** Supplied data **
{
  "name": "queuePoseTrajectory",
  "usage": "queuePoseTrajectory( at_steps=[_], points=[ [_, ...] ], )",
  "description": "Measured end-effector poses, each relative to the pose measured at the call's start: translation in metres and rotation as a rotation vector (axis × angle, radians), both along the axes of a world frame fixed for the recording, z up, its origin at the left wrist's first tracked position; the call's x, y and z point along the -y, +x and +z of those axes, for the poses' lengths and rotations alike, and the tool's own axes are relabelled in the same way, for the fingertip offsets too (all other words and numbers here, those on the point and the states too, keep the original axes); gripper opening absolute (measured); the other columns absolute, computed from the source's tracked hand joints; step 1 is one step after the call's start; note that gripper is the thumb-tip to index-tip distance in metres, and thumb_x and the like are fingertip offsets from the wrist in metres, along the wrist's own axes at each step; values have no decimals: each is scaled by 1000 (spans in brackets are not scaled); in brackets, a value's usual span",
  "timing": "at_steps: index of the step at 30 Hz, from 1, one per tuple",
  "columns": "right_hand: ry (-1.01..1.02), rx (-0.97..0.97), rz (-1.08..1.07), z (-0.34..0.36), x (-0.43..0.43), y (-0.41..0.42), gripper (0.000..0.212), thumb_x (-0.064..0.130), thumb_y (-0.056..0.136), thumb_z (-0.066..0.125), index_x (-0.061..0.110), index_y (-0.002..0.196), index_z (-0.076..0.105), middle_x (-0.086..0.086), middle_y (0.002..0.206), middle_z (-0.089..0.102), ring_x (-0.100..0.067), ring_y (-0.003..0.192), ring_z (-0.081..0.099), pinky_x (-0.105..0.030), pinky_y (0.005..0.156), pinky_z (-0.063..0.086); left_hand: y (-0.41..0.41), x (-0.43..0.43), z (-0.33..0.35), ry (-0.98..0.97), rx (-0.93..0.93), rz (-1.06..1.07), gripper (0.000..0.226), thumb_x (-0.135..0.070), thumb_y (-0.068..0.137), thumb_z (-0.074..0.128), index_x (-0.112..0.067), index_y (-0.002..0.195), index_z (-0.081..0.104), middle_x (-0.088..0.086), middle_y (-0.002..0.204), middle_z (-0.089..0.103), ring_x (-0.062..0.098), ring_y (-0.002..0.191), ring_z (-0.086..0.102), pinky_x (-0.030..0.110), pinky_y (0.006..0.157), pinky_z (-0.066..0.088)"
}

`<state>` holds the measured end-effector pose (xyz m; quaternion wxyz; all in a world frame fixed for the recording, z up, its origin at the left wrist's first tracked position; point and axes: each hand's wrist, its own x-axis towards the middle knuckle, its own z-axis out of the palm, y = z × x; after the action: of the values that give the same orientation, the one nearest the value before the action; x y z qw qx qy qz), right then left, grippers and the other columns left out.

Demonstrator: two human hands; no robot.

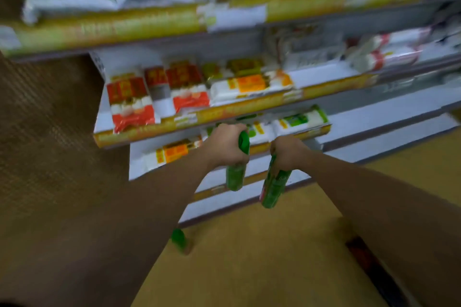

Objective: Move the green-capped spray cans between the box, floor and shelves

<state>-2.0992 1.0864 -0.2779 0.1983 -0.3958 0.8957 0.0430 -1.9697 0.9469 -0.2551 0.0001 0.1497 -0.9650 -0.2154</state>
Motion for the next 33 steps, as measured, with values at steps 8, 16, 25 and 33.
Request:
queuePoseTrajectory(
  at_steps=[8, 16, 25, 33],
  points=[
    [-269, -120, -183, 177, -184, 8, 53, 31, 63, 95, 8, 104, 72, -9, 101, 71, -25, 91, 68, -41, 76, 61, -32, -148, 166, -157, -168, -47, 59, -33, 62, 91, -17, 108, 58, 6, 98, 61, 23, 86, 57, 34, 66, 48],
    [-366, -316, -392, 286, -335, 1, 55, 27, 61, 96, 10, 107, 71, -8, 100, 69, -24, 86, 66, -36, 69, 62, -79, -297, 254, -99, -403, -219, 53, -33, 57, 93, -20, 91, 55, 2, 91, 57, 22, 83, 54, 30, 61, 40],
    [-380, -455, -716, 338, -441, -59, 41, 21, 62, 95, 12, 91, 68, -6, 90, 66, -18, 71, 62, -35, 57, 60, -202, -412, 301, 24, -477, -545, 54, -29, 58, 92, -19, 99, 59, 2, 97, 60, 22, 89, 59, 35, 68, 53],
    [-470, -459, -955, 326, -513, -101, 37, 16, 66, 91, 19, 87, 62, 0, 92, 65, -19, 88, 64, -32, 74, 60, -291, -501, 294, 18, -461, -810, 63, -33, 50, 92, -23, 104, 61, 1, 107, 63, 20, 90, 61, 34, 67, 55]
  ],
)
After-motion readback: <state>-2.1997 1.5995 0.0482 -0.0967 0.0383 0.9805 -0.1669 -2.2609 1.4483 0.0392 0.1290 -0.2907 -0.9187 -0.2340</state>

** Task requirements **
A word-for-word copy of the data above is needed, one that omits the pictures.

** Task response **
{
  "name": "queuePoseTrajectory",
  "usage": "queuePoseTrajectory( at_steps=[_], points=[ [_, ...] ], )",
  "description": "Measured end-effector poses, each relative to the pose measured at the call's start: translation in metres and rotation as a rotation vector (axis × angle, radians), both along the axes of a world frame fixed for the recording, z up, its origin at the left wrist's first tracked position; the call's x, y and z point along the -y, +x and +z of those axes, for the poses' lengths and rotations alike, and the tool's own axes are relabelled in the same way, for the fingertip offsets too (all other words and numbers here, those on the point and the states too, keep the original axes); gripper opening absolute (measured); the other columns absolute, computed from the source's tracked hand joints; step 1 is one step after the call's start; note that gripper is the thumb-tip to index-tip distance in metres, and thumb_x and the like are fingertip offsets from the wrist in metres, along the wrist's own axes at each step; values have no decimals: each is scaled by 1000 (spans in brackets are not scaled); in brackets, a value's usual span",
  "timing": "at_steps: index of the step at 30 Hz, from 1, one per tuple",
  "columns": "right_hand: ry (-1.01..1.02), rx (-0.97..0.97), rz (-1.08..1.07), z (-0.34..0.36), x (-0.43..0.43), y (-0.41..0.42), gripper (0.000..0.212), thumb_x (-0.064..0.130), thumb_y (-0.056..0.136), thumb_z (-0.066..0.125), index_x (-0.061..0.110), index_y (-0.002..0.196), index_z (-0.076..0.105), middle_x (-0.086..0.086), middle_y (0.002..0.206), middle_z (-0.089..0.102), ring_x (-0.100..0.067), ring_y (-0.003..0.192), ring_z (-0.081..0.099), pinky_x (-0.105..0.030), pinky_y (0.005..0.156), pinky_z (-0.063..0.086); left_hand: y (-0.41..0.41), x (-0.43..0.43), z (-0.33..0.35), ry (-0.98..0.97), rx (-0.93..0.93), rz (-1.06..1.07), gripper (0.000..0.226), thumb_x (-0.135..0.070), thumb_y (-0.068..0.137), thumb_z (-0.074..0.128), index_x (-0.112..0.067), index_y (-0.002..0.195), index_z (-0.081..0.104), middle_x (-0.088..0.086), middle_y (-0.002..0.204), middle_z (-0.089..0.103), ring_x (-0.062..0.098), ring_y (-0.002..0.191), ring_z (-0.086..0.102), pinky_x (-0.030..0.110), pinky_y (0.006..0.157), pinky_z (-0.066..0.088)"
}

`<state>` holds the measured end-effector pose (xyz m; quaternion wxyz; all in a world frame fixed for the recording, z up, its origin at the left wrist's first tracked position; point and axes: each hand's wrist, its own x-axis towards the middle knuckle, its own z-axis out of the palm, y = z × x; after the action: of the values that give the same orientation, the one nearest the value before the action; x y z qw qx qy qz), right then left, grippers and the other columns left out.

Demonstrator: two human hands; no robot.


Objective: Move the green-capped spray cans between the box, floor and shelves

<state>-2.0992 1.0864 -0.2779 0.1983 -0.3958 0.8957 0.0430 -1.9697 0.9469 -0.2551 0.0001 0.1497 -0.9650 -0.2154</state>
Motion for the next 33 steps, as measured, with values at steps 8, 16, 25 and 33.
Request:
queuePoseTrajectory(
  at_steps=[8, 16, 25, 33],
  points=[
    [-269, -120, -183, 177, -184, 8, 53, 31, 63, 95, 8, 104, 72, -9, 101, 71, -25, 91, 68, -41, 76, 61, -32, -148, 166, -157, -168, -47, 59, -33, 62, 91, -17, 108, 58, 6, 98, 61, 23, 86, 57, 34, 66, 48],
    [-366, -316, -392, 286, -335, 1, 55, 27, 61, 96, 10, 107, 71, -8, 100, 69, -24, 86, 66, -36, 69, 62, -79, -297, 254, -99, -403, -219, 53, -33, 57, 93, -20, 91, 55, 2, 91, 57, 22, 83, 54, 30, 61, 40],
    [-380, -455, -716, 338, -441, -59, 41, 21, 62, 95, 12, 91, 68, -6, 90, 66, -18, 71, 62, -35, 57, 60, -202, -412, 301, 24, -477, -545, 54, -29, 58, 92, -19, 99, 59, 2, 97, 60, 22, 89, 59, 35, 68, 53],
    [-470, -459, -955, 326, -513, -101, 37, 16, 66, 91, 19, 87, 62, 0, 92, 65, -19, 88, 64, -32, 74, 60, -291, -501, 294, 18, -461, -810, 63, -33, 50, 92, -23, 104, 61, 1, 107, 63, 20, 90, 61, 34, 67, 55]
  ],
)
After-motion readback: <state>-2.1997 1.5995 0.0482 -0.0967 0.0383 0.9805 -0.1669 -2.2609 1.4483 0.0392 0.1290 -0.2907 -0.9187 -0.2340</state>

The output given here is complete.